Sloppy paperwork is certainly one aspect of banks’ inability to move quickly on modifying mortgages. A constant refrain from housing advocates concerns lenders repeatedly losing and demanding resubmission of applications and documentation for loan modifications.
This can lead to illegal foreclosures. “There have been cases where homes are going to sale while homeowners have HAMP applications pending,” Lindsey said. That’s a violation of Treasury Department guidlines for banks under the federal Home Affordable Modification Program.
“There are countless cases of homeowners [participating in HAMP trial modifications] having their [mortgage] checks returned and told a foreclosure sale is scheduled,” Murray said. She said homeowners are often hit with improper late fees and interest charges on trial modifications they’ve been paying faithfully when the bank cancels the trial.
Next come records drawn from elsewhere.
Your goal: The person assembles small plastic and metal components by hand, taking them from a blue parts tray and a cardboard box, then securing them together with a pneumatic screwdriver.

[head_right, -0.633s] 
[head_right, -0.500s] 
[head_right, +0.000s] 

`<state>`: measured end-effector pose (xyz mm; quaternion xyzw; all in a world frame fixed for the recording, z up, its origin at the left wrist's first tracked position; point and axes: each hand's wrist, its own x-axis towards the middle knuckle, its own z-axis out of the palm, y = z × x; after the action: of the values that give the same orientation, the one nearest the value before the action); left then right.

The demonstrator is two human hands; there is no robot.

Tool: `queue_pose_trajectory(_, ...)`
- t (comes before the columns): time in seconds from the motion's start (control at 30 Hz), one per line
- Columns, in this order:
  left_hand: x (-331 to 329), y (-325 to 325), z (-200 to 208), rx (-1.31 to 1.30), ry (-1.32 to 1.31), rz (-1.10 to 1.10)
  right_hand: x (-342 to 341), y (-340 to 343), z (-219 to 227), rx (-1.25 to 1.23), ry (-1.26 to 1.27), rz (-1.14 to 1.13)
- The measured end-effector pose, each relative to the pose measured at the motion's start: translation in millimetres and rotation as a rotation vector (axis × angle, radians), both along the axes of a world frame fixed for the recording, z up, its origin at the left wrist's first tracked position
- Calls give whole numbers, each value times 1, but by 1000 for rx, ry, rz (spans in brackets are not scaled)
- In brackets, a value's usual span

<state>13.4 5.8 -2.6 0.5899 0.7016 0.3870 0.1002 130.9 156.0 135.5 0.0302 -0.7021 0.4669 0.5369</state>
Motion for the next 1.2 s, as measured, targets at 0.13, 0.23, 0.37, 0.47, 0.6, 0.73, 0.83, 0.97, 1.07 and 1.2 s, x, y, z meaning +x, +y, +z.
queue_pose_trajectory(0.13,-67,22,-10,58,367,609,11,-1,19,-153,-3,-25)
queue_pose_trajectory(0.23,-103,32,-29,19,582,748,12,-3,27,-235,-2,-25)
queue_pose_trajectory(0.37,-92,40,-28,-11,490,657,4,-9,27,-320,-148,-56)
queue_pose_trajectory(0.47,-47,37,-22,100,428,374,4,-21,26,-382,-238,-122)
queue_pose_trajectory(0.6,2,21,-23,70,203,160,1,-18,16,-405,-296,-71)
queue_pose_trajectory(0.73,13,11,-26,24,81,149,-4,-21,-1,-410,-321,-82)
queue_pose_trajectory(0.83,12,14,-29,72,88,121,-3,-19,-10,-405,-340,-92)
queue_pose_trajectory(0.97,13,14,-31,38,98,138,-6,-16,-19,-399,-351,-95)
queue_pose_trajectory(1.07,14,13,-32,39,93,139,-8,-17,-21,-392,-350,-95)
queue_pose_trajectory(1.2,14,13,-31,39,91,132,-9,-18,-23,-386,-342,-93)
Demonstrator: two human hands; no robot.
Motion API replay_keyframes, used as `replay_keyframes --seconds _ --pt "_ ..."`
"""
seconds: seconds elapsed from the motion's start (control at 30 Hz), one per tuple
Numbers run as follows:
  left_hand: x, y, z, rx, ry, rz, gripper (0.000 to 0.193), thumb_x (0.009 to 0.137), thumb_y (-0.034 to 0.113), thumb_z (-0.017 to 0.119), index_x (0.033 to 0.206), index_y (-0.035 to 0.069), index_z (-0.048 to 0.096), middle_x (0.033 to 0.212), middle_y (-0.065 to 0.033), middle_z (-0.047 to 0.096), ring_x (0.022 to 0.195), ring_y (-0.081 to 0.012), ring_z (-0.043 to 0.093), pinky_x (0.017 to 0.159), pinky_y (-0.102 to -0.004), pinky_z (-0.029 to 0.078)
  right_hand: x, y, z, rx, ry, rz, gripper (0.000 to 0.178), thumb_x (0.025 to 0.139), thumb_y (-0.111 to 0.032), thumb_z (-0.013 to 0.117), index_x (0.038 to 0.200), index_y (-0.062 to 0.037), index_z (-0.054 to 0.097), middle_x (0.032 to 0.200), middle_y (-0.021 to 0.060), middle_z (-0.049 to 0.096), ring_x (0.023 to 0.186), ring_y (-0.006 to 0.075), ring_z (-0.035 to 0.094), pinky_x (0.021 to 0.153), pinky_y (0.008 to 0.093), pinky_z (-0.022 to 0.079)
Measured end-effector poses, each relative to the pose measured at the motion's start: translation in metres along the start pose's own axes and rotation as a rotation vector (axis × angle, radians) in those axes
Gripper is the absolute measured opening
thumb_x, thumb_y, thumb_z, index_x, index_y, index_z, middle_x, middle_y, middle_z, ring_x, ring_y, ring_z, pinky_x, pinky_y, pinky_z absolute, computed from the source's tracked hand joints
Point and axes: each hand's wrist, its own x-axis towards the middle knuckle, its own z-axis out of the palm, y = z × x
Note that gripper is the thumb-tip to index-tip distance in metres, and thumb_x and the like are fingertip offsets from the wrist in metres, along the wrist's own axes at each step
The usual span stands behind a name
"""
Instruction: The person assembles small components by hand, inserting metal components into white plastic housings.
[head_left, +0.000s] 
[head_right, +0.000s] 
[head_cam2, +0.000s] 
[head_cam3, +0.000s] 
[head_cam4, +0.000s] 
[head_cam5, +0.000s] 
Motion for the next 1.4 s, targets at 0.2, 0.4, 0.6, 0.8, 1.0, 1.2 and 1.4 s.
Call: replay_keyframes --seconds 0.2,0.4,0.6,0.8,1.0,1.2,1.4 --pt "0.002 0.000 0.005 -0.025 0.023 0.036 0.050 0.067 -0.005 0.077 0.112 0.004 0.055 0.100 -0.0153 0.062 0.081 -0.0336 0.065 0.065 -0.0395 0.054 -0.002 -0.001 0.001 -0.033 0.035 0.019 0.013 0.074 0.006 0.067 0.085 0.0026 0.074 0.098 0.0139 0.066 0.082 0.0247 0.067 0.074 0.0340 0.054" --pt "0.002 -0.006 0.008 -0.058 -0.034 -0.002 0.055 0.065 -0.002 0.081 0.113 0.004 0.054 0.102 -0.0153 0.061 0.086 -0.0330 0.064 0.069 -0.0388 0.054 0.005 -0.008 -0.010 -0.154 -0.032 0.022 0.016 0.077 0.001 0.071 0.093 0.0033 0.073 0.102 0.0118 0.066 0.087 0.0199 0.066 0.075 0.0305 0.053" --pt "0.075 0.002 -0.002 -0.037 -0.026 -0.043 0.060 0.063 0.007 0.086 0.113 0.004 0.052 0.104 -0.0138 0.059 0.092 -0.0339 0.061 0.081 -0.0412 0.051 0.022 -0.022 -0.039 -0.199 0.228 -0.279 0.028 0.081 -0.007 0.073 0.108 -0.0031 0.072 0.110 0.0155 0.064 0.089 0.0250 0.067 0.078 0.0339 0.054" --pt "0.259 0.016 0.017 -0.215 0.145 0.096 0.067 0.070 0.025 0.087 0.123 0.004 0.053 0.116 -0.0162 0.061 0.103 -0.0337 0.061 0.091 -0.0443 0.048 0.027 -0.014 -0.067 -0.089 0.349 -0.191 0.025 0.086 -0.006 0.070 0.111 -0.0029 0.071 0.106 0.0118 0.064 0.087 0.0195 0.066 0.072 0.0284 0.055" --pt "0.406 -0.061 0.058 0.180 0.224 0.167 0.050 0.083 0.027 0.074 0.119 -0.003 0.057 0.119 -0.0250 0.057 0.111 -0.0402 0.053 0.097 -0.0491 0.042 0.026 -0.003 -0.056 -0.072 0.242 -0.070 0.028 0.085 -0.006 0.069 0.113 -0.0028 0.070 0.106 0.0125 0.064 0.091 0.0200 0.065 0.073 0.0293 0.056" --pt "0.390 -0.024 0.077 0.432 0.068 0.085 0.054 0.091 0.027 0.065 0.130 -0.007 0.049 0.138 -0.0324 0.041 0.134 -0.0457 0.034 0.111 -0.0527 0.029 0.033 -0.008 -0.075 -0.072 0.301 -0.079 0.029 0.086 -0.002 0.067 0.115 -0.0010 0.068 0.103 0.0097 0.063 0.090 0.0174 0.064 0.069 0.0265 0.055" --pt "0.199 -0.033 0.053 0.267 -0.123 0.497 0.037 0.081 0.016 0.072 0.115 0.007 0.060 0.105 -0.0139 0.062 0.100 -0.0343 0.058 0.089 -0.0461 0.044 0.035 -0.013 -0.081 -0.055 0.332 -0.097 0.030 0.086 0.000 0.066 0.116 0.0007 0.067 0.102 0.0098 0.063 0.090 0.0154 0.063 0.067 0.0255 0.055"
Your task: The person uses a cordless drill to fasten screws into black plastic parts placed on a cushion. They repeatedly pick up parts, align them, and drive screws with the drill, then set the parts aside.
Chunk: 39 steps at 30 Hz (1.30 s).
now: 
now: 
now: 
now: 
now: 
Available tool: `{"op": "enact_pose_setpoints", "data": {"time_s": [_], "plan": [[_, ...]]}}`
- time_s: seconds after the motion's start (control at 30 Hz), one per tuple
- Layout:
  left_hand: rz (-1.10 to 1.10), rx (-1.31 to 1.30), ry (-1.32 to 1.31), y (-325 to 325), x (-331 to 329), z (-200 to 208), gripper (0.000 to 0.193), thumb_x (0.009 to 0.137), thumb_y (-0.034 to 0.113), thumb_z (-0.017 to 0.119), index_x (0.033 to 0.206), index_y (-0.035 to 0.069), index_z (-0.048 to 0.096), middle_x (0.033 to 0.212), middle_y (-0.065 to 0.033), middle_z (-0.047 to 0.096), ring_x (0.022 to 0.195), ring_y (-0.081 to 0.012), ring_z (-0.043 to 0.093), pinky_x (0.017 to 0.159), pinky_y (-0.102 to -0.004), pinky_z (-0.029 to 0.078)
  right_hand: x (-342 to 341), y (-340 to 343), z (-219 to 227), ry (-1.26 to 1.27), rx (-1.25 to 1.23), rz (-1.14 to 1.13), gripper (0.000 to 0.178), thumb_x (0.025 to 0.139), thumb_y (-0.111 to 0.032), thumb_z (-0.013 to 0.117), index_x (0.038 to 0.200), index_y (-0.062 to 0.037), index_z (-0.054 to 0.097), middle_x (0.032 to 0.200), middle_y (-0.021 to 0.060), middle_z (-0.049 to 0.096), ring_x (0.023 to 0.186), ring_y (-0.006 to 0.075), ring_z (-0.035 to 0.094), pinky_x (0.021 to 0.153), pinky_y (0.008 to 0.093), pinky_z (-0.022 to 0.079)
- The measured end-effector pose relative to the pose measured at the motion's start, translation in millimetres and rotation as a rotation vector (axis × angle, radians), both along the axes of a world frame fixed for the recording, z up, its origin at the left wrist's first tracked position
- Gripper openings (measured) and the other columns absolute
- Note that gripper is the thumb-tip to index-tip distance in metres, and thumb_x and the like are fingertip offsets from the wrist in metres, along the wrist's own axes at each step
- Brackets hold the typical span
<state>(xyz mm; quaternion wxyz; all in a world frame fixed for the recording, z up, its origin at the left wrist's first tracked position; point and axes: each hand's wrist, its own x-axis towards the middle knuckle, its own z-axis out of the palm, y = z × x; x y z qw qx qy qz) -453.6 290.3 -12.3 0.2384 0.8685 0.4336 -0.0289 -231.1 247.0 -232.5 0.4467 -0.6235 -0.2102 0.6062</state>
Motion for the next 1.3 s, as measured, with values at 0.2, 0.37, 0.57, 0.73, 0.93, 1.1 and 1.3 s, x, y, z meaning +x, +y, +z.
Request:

Eight class action lawsuits against Bank of America are being consolidated, charging (as one complaint puts it) that BoA “serially strung out, delayed and otherwise hindered the modification processes that it contractually undertook to facilitate when it accepted billions of dollars from the United States.” A similar case against JPMorgan/Chase is set to move forward next month.
Citing the Woodstock Institute and Neighborhood Housing Services, last month Medill reported that “dishonest practices by mortgage servicers” were undermining HAMP’s effectiveness in the Chicago area.
NPA and allies have launched a campaign to press BoA to do more modifications. Last week they protested at an American Bankers Association convention in Boston, demanding “that the banking industry immediately freeze all foreclosures until all homeowners have had a full opportunity to modify their mortgage.”
Who will pay for the housing bubble?
With as many as a third of American homeowners owing more on their homes than they are worth, what’s needed is large-scale principal reduction, advocates say. Lenders “need to immediately institute principal reduction programs to bring mortgages down to their real market value,” says George Goehl of NPA at Huffington Post.
“Given the discouraging track record of voluntary programs like HAMP,” a mandatory principal reduction program seems to be what’s needed, writes Katie Buitrago at Woodstock. (Woodstock is more cautious about a foreclosure moratorium.)
“The mortgage market needs to reflect economic reality, not inflated banker dreams,” says Zach Carter of the Campaign for America’s Future.
“Banks convinced people their homes were worth an inflated amount and persuaded them to borrow against that amount,” says R.J. Eskow at Huffington Post. “Requir[ing] homeowners to pay the full amount of that inflated loan, with no penalty to the bank for its role in that transaction,” amounts to a second, “invisible bailout” of banks by homeowners, he maintains.
“If banks admit that they can’t prove ownership, then they have to write down a lot of assets” – and “negotiate with homeowners…for the actual, current value of the home,” says Eskow. “That’s exactly what they don’t want to do.”